(Collection entries)
★ ★ ★ ★

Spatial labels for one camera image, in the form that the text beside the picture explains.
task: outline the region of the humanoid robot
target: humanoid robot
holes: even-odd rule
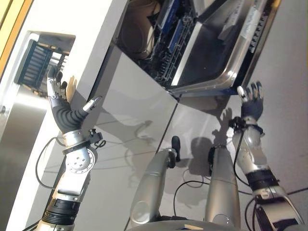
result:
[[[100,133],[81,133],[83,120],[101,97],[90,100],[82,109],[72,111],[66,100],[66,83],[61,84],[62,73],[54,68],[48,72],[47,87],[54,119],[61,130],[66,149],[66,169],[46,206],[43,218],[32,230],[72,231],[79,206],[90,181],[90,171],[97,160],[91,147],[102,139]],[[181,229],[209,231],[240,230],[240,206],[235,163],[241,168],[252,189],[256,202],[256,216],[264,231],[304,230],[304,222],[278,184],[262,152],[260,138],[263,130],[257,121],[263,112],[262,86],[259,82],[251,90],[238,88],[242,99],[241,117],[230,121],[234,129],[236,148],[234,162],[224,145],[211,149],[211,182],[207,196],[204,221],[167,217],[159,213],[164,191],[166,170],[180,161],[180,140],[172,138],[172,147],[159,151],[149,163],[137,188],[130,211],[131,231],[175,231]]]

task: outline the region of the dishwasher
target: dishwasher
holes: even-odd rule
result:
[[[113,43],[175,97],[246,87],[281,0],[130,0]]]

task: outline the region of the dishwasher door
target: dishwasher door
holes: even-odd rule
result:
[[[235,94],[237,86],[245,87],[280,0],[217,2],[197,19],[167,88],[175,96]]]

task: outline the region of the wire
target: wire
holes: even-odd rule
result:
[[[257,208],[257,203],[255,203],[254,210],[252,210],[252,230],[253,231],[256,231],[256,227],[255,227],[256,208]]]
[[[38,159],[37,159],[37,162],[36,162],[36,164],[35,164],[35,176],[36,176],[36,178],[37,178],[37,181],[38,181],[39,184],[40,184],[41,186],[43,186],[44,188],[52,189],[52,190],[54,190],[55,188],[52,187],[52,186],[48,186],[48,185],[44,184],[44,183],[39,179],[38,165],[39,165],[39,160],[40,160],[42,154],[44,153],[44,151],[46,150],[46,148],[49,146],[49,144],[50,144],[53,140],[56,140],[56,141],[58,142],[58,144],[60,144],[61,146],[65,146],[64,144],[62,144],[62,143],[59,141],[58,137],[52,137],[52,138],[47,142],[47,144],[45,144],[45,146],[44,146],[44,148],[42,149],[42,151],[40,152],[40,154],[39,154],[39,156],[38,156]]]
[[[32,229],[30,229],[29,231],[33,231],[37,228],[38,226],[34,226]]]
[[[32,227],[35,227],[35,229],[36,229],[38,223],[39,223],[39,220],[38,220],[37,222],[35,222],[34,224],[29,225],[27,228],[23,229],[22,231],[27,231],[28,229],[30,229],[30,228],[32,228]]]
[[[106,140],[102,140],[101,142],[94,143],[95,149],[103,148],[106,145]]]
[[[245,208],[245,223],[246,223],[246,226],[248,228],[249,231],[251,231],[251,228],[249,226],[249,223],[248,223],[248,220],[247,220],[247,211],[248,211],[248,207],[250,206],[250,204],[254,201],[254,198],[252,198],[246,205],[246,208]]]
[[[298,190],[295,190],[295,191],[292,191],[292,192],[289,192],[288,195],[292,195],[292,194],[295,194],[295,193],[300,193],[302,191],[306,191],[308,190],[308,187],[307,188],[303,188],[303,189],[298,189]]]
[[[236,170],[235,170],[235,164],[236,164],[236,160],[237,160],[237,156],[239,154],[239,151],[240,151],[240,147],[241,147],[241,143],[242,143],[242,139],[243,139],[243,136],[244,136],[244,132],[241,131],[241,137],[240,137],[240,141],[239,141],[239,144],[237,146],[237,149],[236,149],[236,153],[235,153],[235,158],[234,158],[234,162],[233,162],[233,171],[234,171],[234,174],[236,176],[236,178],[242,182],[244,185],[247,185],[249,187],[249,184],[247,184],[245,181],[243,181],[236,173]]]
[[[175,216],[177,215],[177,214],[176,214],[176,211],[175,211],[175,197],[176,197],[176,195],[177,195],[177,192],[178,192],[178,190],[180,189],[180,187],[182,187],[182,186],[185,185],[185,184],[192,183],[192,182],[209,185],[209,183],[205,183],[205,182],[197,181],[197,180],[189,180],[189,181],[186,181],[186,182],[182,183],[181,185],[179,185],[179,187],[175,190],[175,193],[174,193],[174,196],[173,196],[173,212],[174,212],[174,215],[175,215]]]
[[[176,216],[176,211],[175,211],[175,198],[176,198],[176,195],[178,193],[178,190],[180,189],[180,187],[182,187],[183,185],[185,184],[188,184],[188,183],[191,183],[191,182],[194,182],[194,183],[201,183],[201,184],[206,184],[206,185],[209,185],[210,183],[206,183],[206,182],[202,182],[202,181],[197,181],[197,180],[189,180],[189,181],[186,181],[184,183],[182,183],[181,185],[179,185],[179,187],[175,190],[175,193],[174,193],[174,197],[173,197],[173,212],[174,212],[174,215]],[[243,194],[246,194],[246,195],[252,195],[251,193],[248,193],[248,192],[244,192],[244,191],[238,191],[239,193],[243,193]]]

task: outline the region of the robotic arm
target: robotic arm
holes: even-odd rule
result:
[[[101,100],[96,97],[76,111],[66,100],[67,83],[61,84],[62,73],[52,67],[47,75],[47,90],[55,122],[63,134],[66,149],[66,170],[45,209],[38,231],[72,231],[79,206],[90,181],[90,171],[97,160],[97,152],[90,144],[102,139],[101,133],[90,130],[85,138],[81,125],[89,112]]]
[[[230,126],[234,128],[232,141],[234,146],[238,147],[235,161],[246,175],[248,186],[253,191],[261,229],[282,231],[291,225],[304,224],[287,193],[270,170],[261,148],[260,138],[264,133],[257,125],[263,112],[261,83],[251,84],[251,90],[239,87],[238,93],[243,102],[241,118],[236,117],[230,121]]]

★ ★ ★ ★

Exercise requirements.
Looking at the records above, which lines contain "humanoid"? Copy those lines.

Your response.
task: outline the region of the humanoid robot
target: humanoid robot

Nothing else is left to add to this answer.